I really failed through that period to communicate what we were trying to do and what we stood for. In the absence of that context, it was a rational thing for people to think that this was a good outcome for us to have.

Internal Team Cohesion

Zuckerberg: When you have internal team cohesion and you have a team that believes in something, you can get a lot of things done and you can handle a lot of adversity. But when you break that, it's very hard to get things done.

So through the other big challenges that we've had to navigate over time—not just the last couple of years, but after we went public where we had a big business model challenge—we were transitioning from a desktop and web-based business to mobile. Our app wasn't in the space that I wanted it to be. We didn't have ads in newsfeed yet so we weren't sure if that was going to work.

We went public and our market cap got cut in half, and within the first year, people doubted whether we were going to be able to make this transition to mobile. Empirically, that's not a crazy thing to doubt because a lot of technology companies basically die or really lose their way during these big technology shifts, and going from web to mobile was certainly one.

But you know, through that period we were able to maintain very good team cohesion internally. Everyone had a strong sense of mission. They knew what we were there to do, they believed in the products, they cared about connecting people and bring the services to more people around the world.

Betts: What can you teach us about creating mission and values for a company?

Write Down Your Values

Zuckerberg: Early on someone gave me this advice when we were talking about value, which was if you have values, you better just write down what they are...  Sometimes companies write down what they want their values to be, and then it's dissonant with what you actually believe and how you actually operate.

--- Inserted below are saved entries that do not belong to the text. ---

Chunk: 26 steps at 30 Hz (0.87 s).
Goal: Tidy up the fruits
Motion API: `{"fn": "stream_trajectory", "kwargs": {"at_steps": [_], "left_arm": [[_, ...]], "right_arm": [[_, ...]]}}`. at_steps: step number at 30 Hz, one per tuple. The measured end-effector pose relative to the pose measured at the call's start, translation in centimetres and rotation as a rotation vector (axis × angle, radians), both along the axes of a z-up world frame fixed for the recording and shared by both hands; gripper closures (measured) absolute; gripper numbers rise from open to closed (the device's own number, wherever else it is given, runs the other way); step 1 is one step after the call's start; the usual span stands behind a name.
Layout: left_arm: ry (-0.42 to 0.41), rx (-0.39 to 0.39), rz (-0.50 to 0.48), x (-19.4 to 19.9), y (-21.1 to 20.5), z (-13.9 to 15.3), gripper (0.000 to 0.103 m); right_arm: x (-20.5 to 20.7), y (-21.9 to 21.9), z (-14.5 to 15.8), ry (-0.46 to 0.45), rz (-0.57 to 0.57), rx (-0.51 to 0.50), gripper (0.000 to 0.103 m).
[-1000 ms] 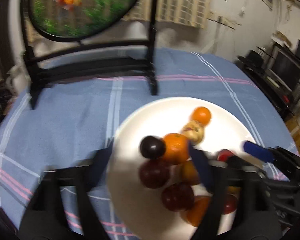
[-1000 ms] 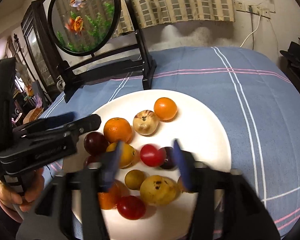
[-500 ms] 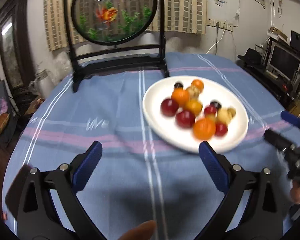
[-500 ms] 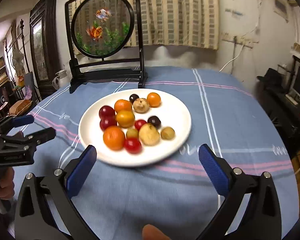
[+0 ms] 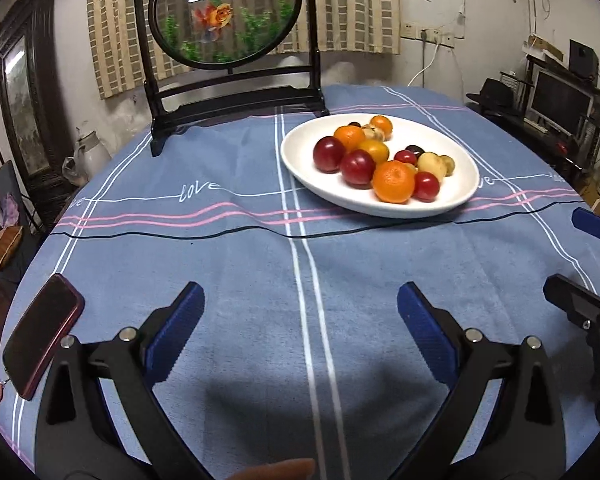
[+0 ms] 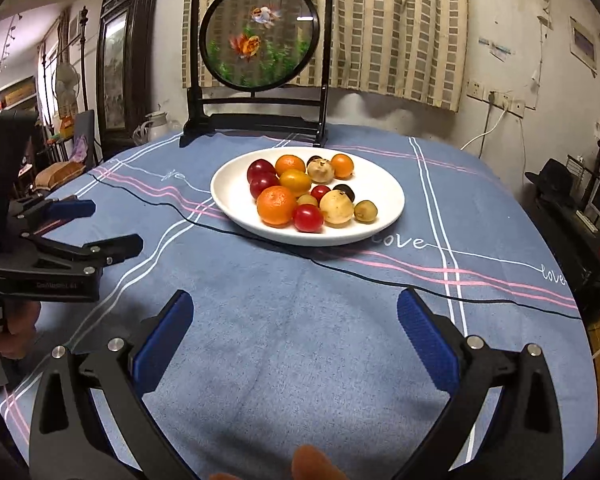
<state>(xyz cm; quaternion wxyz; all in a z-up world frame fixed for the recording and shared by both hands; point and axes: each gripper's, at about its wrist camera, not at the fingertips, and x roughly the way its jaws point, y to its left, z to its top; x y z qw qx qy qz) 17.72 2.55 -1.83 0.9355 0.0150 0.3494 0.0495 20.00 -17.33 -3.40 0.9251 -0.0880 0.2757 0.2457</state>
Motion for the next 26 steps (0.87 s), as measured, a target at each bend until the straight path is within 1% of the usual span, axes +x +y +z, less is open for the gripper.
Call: {"fn": "stream_trajectory", "kwargs": {"at_steps": [4,9,17,20,26], "left_arm": [[-0.002,0.002,0.005,-0.02,-0.02,0.0,0.004],[-0.008,0.002,-0.002,-0.08,-0.05,0.04,0.004],[-0.011,0.013,-0.017,-0.13,-0.44,-0.08,0.004],[-0.016,0.032,-0.003,-0.12,-0.48,-0.03,0.004],[-0.027,0.024,0.005,-0.25,-0.19,0.04,0.004]], "right_arm": [[0.39,-0.14,-0.28,0.02,-0.018,-0.01,0.001],[0.39,-0.17,-0.31,0.015,-0.026,-0.013,0.001],[0.72,-0.49,-0.44,0.035,-0.039,-0.007,0.001],[0.87,-0.65,-0.49,0.041,-0.046,-0.005,0.001],[1.03,-0.73,-0.45,0.047,-0.053,0.002,0.001]]}}
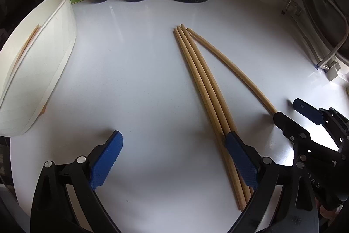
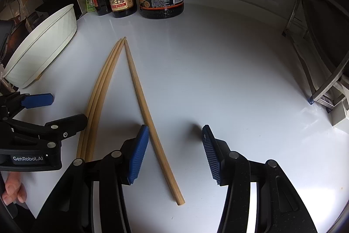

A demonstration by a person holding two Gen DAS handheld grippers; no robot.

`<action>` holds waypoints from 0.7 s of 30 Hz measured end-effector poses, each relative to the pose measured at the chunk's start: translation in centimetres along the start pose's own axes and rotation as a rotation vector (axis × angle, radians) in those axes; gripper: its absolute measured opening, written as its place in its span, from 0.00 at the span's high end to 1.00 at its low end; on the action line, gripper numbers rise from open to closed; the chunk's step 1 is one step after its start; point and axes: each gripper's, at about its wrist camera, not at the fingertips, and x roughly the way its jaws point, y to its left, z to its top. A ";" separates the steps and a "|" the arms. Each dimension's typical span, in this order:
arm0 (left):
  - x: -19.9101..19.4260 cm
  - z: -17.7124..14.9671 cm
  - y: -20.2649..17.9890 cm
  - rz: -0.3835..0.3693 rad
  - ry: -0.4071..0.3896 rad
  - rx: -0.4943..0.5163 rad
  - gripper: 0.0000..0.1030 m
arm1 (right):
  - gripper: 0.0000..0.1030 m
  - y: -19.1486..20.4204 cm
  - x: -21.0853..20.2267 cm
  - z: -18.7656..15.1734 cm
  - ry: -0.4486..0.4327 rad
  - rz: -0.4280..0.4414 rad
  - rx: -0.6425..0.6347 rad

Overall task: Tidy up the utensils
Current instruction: 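Separate one wooden chopstick from the pile and close the left tool on it while the right tool grasps another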

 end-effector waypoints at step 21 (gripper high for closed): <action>0.8 0.7 2.5 0.080 -0.014 -0.082 0.05 | 0.49 1.3 1.2 1.6 -0.020 0.020 -0.089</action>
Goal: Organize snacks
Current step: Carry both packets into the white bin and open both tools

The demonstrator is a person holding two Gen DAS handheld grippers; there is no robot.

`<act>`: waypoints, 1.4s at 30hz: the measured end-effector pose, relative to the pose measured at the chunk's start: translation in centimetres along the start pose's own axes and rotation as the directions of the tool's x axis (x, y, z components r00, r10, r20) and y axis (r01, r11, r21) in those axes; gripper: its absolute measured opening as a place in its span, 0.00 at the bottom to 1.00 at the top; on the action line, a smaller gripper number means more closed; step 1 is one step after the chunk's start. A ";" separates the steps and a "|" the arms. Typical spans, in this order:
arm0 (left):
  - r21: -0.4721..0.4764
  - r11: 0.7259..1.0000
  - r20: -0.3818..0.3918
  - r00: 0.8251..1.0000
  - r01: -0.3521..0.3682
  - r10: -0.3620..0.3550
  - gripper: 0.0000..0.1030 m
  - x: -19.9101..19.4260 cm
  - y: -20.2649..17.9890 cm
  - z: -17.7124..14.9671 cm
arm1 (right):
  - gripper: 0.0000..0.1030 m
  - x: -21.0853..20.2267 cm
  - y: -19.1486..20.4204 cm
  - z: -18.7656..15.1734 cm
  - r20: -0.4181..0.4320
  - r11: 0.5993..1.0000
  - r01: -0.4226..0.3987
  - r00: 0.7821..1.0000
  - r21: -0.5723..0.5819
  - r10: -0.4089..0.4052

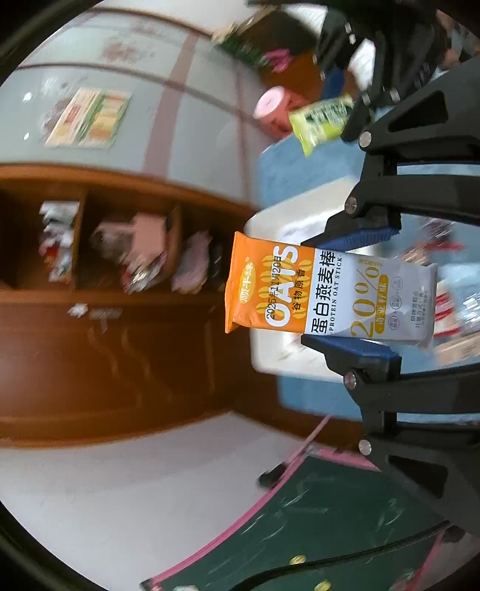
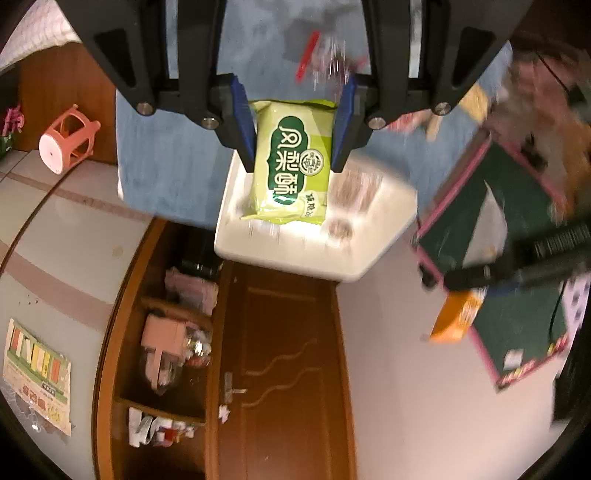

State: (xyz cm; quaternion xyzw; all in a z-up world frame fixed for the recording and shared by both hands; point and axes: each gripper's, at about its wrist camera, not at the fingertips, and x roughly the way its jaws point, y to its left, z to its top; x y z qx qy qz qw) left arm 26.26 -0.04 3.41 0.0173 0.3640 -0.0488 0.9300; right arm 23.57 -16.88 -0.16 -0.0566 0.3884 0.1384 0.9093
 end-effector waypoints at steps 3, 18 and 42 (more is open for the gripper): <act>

Part of building a company is trying to communicate to a group of people both internally and outside the company how you're going to operate. So I think what you need to do is just write down and encode and try to encode that and capture that. You need to be honest about it. It shouldn't be some crap about how you wish you operated or some platitudes. It should actually be how you operate.

Be Honest

Zuckerberg: Be honest. Obviously you should be honest, right? Everyone should be honest. If you're not going to be honest, don't work at our company. But that's not really a trade off. You're not giving something up to be honest. I think that that should be a given. 

But I think the internal communications since that Yahoo episode that I was talking about has actually been a strength of kind of how we built up the company. That's because at every step along the way, we've erred on the side of being more open internally. I do a Q and A with with all employees every week where not only will I answer pretty much any question that anyone has, but we go out of our way to get the hardest questions. We've built up new processes over time as the company has scaled. So that way, people can now vote on the top questions that they want to get answered. 

Betts: If you think about what you want your legacy to be, what would you want your legacy to be?

Give People a Voice

Zuckerberg: People are really questioning at a fundamental level if giving people a voice good. I believe that there is a pendulum that is swinging and the pendulum will go back in the other direction towards voice and free expression. And I hope that I can play a part in that.

But I think people really have turned from thinking that tools that help people connect is going to be a powerful thing and positive for our communities, positive for social cohesion and democracy. I think the pendulum is swinging there, too.

But really, I think that the formula throughout history has been that empowering individuas—more voice, more connection between people—you build strong communities, and that's how we make progress together. If we can do this around the world, I think it'll hopefully lead to more prosperity and people living more fulfilling lives everywhere. If we can be a part of that, then that's what I hope to do.